The result should be the lines from the one holding "232 258 L 275" to the end of the records below, repeated exactly. No pictures.
★ ★ ★
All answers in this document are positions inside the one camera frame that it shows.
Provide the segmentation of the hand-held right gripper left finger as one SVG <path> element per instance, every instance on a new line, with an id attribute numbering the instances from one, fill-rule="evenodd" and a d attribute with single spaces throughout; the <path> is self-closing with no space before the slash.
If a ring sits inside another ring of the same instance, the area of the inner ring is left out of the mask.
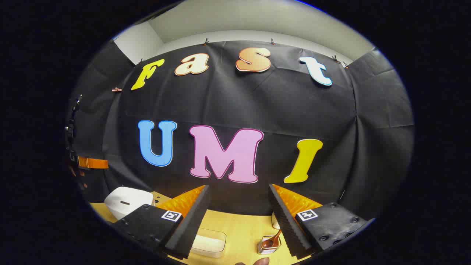
<path id="1" fill-rule="evenodd" d="M 210 203 L 210 186 L 202 185 L 159 206 L 142 204 L 114 222 L 121 236 L 157 255 L 188 258 Z"/>

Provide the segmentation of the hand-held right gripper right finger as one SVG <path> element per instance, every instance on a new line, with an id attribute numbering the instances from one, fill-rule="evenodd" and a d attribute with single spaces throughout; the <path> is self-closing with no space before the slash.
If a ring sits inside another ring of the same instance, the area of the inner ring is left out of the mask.
<path id="1" fill-rule="evenodd" d="M 269 185 L 269 201 L 288 250 L 296 258 L 338 248 L 369 225 L 336 202 L 320 205 L 275 184 Z"/>

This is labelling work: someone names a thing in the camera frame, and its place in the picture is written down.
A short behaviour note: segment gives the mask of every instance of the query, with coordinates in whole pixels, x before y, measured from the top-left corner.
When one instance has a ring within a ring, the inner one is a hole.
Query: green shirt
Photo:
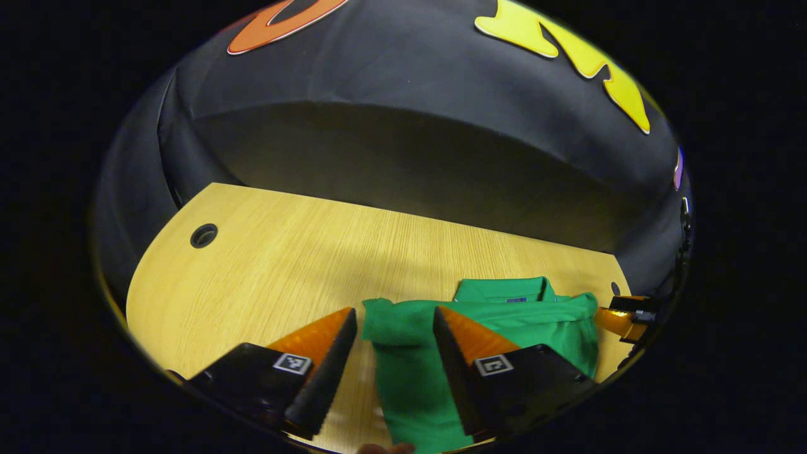
[[[364,301],[362,338],[373,343],[378,395],[393,443],[413,443],[419,454],[473,444],[462,431],[432,332],[434,308],[445,305],[519,347],[544,343],[594,377],[596,298],[556,296],[543,277],[463,280],[453,302]]]

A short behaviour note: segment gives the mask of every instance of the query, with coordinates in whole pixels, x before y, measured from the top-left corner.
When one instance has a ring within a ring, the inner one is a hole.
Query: black fabric backdrop
[[[687,175],[671,184],[670,125],[645,94],[642,133],[604,92],[607,69],[587,80],[565,53],[545,59],[477,31],[496,8],[347,2],[246,54],[225,52],[241,21],[183,55],[121,124],[102,173],[94,227],[116,300],[210,182],[615,254],[632,293],[653,292],[681,241],[680,198],[692,199]]]
[[[120,120],[178,57],[261,6],[73,3],[4,15],[17,32],[7,113],[20,120],[8,123],[2,168],[10,452],[289,449],[146,367],[102,303],[86,240],[86,206]],[[663,339],[570,418],[501,451],[795,452],[804,443],[804,354],[788,303],[798,302],[790,262],[803,235],[788,228],[800,216],[793,183],[805,169],[796,122],[803,63],[785,46],[803,37],[803,11],[731,2],[540,7],[585,31],[664,106],[688,152],[699,237]]]

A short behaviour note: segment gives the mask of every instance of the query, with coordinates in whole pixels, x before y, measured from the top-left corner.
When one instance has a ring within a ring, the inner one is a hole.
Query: orange cutout
[[[348,307],[322,317],[272,342],[266,348],[311,358],[314,364],[309,377],[312,377],[316,368],[325,359],[325,355],[328,354],[328,350],[331,349],[334,339],[337,338],[351,310],[353,308]]]
[[[501,334],[489,330],[459,312],[445,306],[440,306],[440,312],[469,366],[474,363],[474,359],[502,355],[521,349]]]
[[[642,335],[645,334],[645,331],[647,331],[647,325],[634,323],[630,326],[628,332],[622,337],[628,340],[638,341],[640,338],[642,338]]]
[[[272,23],[272,19],[293,1],[280,2],[258,13],[255,19],[233,38],[227,52],[231,55],[238,55],[280,40],[331,14],[336,8],[347,3],[348,0],[318,0],[297,15],[282,22]]]
[[[627,312],[599,308],[594,315],[594,323],[624,338],[633,325],[633,316]]]

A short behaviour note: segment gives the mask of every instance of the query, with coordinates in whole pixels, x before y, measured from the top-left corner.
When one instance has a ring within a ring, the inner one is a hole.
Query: purple shape
[[[681,153],[681,149],[678,149],[678,162],[675,164],[675,177],[673,178],[673,183],[675,184],[675,190],[678,191],[681,188],[681,175],[684,172],[684,155]]]

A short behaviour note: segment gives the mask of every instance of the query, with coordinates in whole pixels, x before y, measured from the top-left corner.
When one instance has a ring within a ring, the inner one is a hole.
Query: wooden table
[[[202,249],[200,226],[218,226]],[[546,276],[559,295],[628,284],[610,254],[421,216],[302,195],[214,183],[157,235],[132,279],[127,320],[162,368],[191,377],[242,342],[266,345],[352,306],[359,335],[320,435],[311,446],[353,454],[391,439],[375,390],[372,346],[361,340],[363,300],[451,301],[468,279]],[[600,330],[595,380],[616,371],[630,345]]]

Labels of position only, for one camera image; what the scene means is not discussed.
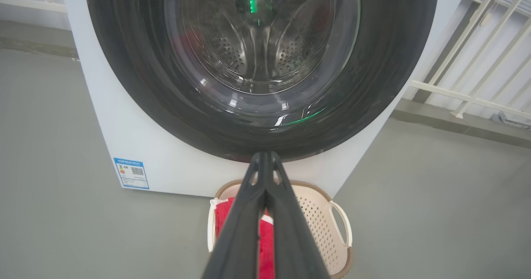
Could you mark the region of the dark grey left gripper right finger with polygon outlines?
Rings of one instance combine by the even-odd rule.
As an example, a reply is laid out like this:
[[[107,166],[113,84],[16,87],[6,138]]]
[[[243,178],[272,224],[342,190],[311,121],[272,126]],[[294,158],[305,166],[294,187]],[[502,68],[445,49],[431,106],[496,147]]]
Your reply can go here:
[[[275,277],[328,279],[330,275],[280,156],[268,152],[267,161],[267,211],[273,218]]]

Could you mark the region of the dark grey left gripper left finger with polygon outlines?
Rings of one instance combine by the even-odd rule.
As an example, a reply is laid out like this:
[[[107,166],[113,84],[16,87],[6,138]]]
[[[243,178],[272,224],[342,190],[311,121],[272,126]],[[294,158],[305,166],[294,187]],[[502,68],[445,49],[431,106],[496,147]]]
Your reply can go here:
[[[203,279],[256,279],[264,209],[267,154],[257,153],[245,173],[203,272]]]

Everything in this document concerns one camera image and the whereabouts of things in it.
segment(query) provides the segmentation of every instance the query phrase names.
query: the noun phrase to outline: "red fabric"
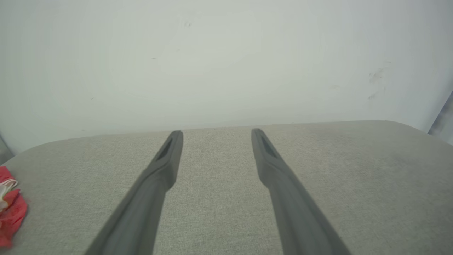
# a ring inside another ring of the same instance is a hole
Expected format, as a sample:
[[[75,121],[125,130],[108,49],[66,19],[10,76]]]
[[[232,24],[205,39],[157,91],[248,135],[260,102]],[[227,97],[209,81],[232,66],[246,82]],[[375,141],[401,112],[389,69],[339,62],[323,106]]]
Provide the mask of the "red fabric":
[[[0,167],[0,182],[8,179],[13,179],[11,173],[6,167]],[[0,247],[13,245],[11,239],[19,229],[27,212],[27,204],[19,191],[18,189],[12,190],[3,197],[9,207],[0,213]]]

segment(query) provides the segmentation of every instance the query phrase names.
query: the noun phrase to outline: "gray upholstered cushion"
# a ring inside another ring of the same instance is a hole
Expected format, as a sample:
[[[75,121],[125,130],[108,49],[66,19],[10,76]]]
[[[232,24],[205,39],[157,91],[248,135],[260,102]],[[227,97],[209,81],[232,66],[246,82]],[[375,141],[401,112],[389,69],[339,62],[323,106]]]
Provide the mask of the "gray upholstered cushion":
[[[453,146],[387,121],[261,127],[354,254],[453,252]],[[83,254],[169,132],[47,143],[5,165],[29,213],[5,254]],[[155,254],[282,254],[251,127],[184,131]]]

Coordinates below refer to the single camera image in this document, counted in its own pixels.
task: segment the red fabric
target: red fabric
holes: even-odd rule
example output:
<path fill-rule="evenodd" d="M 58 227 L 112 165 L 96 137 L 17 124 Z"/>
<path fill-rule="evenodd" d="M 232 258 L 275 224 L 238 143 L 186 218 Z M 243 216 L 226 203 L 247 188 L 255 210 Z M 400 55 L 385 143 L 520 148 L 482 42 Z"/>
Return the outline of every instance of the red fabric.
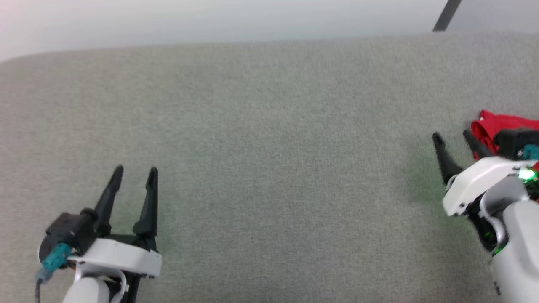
★ ★ ★
Exercise result =
<path fill-rule="evenodd" d="M 232 258 L 275 224 L 238 143 L 186 218 Z M 243 216 L 226 203 L 247 188 L 255 210 Z M 400 55 L 385 143 L 520 148 L 482 42 Z"/>
Return the outline of every instance of the red fabric.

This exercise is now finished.